ガバス
「あくまでも本気な天下取り やるのはマジな喧嘩のみ 頭振るお前は天パホーミー 俺が噂の神DO−z ラップという名の魔法行使 探しさまよう強い同志 できることなら貪りたい暴利 懐に忍ばすゴールデンマイク それはまるでリッターバイク 激しくうなる韻のスパイク お前の心をガっとスナイプ 本場アメリカでHIPHOPライブ 恋に恋焦がれ富士山クライム 頂上で叫ぶいなせなライム 俺の歴史のアーカイブ ガンガン増えるGOGOタイム さぁ、これからお前にダイブ……」
DO−zの隣で、即興で奏でられるパンチラインに聞き惚れる日々が始まってもう一ヶ月がすぎた。DO−zは私の事をどう思ってるのかは知らない。でも、傍にいてもいいみたい。
別に、話したりはしない。ただ、駅前で待って彼が来たら横に行く。すると、ゴールデンマイクを握って彼はライミングしだす。それは、2分で終わるときもあれば3時間立っても終わらないときもある。
上手くいく時もいかない時も、私はただ傍にいた。
終わりの合図はすぐにわかる。
いそいそと彼は自販機に向かい、ブラックコーヒーを二本買ってくる。一本を私に投げると一人帰って行くんだ。私はそんな彼がとても可愛かった。さっきまで、韓国政府をディスってると思えば、キムチリスペクトのラップを延々しだしたりする彼が。

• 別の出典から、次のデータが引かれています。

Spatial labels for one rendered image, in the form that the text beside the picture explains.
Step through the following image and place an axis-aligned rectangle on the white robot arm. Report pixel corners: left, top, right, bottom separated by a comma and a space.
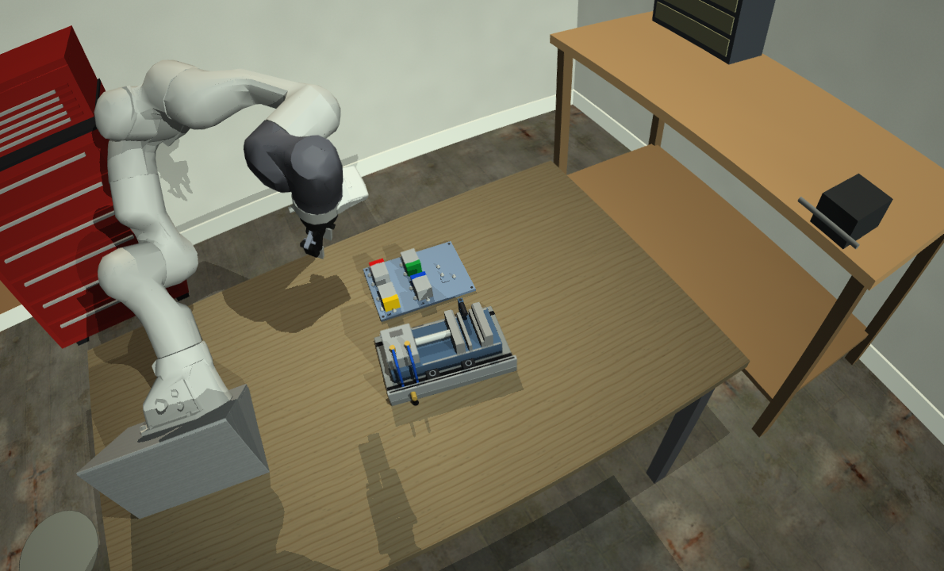
94, 60, 368, 436

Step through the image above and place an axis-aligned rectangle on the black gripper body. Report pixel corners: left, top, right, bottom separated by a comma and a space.
300, 215, 338, 237

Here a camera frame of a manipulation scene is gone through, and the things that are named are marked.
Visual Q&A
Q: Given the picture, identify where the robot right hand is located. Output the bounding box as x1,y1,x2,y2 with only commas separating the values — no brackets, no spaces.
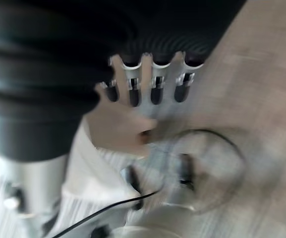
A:
0,0,248,234

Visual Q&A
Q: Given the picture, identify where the silver robot leg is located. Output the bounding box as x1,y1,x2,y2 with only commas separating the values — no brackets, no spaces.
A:
108,142,213,238

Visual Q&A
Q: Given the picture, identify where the white striped bed sheet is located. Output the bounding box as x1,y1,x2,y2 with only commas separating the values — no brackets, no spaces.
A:
0,101,163,238

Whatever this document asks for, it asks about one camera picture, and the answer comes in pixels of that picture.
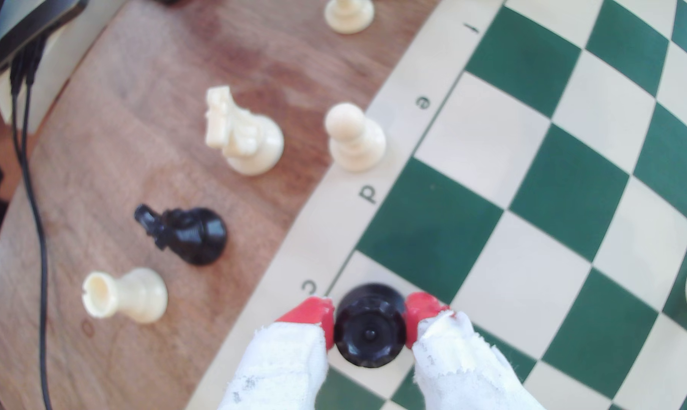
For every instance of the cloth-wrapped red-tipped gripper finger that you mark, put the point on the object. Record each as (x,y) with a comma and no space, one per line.
(457,364)
(281,370)

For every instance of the black chess queen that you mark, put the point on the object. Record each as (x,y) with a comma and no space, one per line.
(370,333)

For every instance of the black chess king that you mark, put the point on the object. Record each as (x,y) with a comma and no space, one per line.
(195,236)

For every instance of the white chess rook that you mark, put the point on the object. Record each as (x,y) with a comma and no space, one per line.
(138,293)

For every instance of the white chess knight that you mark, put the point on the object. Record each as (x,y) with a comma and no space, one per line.
(252,148)

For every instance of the white chess pawn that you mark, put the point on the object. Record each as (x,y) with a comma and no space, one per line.
(349,17)
(358,145)

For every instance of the green and cream chessboard mat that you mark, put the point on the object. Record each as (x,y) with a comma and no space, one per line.
(548,171)

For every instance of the cream white box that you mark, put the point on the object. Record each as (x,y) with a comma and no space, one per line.
(59,62)

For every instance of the black flat device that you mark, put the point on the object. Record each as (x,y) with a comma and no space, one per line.
(24,28)

告白?そんなことできない。する気も…ない。今はただ、楽しい時が過ごせたらいいなって思うから。事実、彼のことを男性として意識してるのかどうかは自分でもわからないしね。
ただ、気になる。彼の一字一句が。彼の挙動が。一ヶ月見てて、わかるのは彼のラップはほとんどの人が素通りしていくってこと。
それでも、一切気にしようとしない。むしろ、その方が燃えてるんじゃないかな?って気すらする。やりたいことやるのには痛みがある。だから今でも集めてるガバス。これは昨日、彼が叫んでたライミング。よくわかんないけど、分かる気がした。